Filter this material down to the lines that contain the string "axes", and return those lines.

-- Opening Marker --

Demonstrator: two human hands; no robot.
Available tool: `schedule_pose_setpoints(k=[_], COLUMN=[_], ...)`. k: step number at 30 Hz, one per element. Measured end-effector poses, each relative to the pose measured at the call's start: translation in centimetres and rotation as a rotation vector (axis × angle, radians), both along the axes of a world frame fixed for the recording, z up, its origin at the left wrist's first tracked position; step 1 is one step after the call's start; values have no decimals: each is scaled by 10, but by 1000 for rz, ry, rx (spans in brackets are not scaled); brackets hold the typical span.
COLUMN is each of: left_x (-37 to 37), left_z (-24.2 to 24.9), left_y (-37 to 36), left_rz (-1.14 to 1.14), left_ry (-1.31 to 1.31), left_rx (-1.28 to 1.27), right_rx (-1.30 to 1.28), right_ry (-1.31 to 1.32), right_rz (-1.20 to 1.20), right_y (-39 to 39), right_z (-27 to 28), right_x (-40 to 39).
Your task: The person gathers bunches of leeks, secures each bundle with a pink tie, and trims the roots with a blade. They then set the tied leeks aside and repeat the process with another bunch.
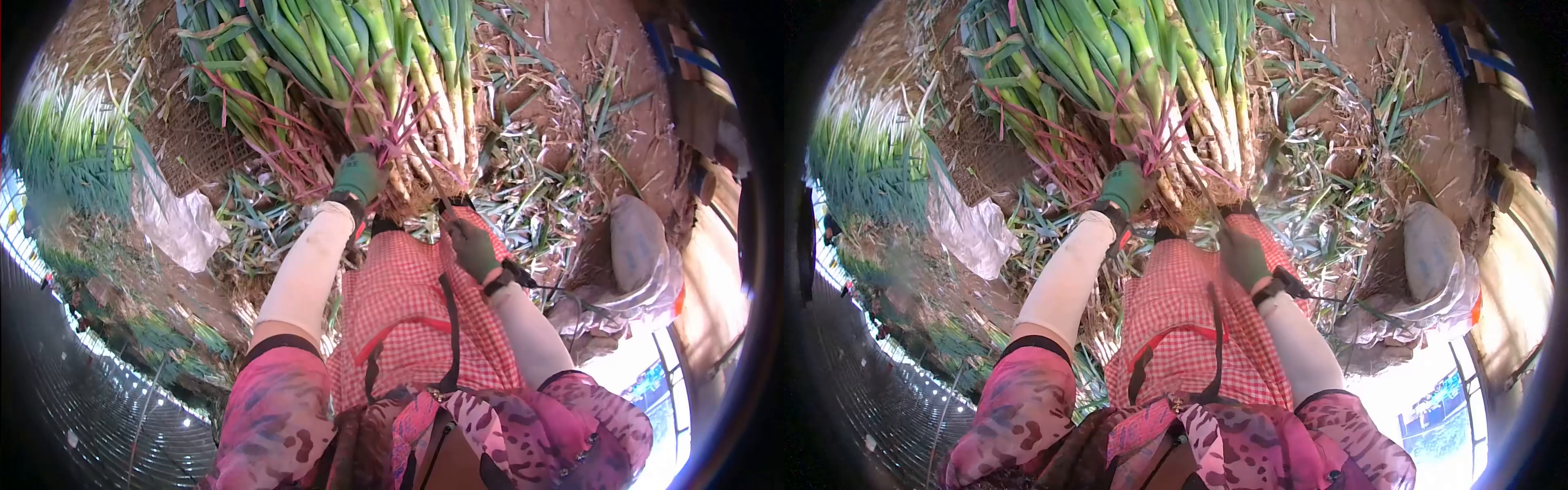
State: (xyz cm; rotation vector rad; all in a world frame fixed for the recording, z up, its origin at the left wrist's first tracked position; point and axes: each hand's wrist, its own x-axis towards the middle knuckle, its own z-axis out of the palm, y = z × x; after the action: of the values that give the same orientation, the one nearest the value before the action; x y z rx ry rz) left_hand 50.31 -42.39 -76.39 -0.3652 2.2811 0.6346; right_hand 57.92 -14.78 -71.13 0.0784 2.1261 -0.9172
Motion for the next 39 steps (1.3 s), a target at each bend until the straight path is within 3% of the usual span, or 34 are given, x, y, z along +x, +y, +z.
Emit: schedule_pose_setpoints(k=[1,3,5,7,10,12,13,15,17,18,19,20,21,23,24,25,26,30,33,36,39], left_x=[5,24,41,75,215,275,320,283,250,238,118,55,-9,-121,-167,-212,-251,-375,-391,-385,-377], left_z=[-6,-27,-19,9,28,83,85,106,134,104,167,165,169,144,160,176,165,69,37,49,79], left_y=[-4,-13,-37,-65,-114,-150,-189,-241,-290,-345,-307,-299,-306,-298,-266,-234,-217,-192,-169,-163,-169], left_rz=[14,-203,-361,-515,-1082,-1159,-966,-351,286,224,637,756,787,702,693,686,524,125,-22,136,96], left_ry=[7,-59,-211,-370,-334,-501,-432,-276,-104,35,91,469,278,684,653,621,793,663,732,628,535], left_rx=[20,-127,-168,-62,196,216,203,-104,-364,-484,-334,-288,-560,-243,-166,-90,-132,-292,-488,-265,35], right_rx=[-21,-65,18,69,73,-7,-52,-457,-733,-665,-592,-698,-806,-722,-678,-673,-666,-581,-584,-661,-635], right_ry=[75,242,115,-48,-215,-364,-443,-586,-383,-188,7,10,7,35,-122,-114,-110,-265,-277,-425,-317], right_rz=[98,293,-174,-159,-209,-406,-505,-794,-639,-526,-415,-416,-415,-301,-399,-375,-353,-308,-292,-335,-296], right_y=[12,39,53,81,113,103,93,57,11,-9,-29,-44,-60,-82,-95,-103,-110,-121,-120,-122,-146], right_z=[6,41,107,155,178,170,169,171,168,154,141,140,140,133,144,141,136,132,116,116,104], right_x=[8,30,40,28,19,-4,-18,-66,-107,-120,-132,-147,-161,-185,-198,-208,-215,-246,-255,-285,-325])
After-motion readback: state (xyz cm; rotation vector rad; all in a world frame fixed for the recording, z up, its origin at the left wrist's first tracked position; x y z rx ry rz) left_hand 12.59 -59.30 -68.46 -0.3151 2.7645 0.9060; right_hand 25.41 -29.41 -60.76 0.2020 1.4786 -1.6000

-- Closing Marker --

• RESULT OF THIS EXERCISE:
Available tool: `schedule_pose_setpoints(k=[_], COLUMN=[_], ...)`. k: step number at 30 Hz, one per element. Measured end-effector poses, each relative to the pose measured at the call's start: translation in centimetres and rotation as a rotation vector (axis × angle, radians), both along the axes of a world frame fixed for the recording, z up, its origin at the left wrist's first tracked position; step 1 is one step after the call's start; values have no decimals: each is scaled by 10, but by 1000 for rz, ry, rx (spans in brackets are not scaled); brackets hold the typical span.
State: (xyz cm; rotation vector rad; all in a world frame fixed for the recording, z up, its origin at the left wrist's first tracked position; point and axes: each hand's wrist, its own x-axis towards the middle knuckle, its own z-axis out of the palm, y = z × x; after the action: of the values that give the same orientation, the one nearest the value before the action; x y z rx ry rz) left_hand 50.31 -42.39 -76.39 -0.3652 2.2811 0.6346; right_hand 57.92 -14.78 -71.13 0.0784 2.1261 -0.9172

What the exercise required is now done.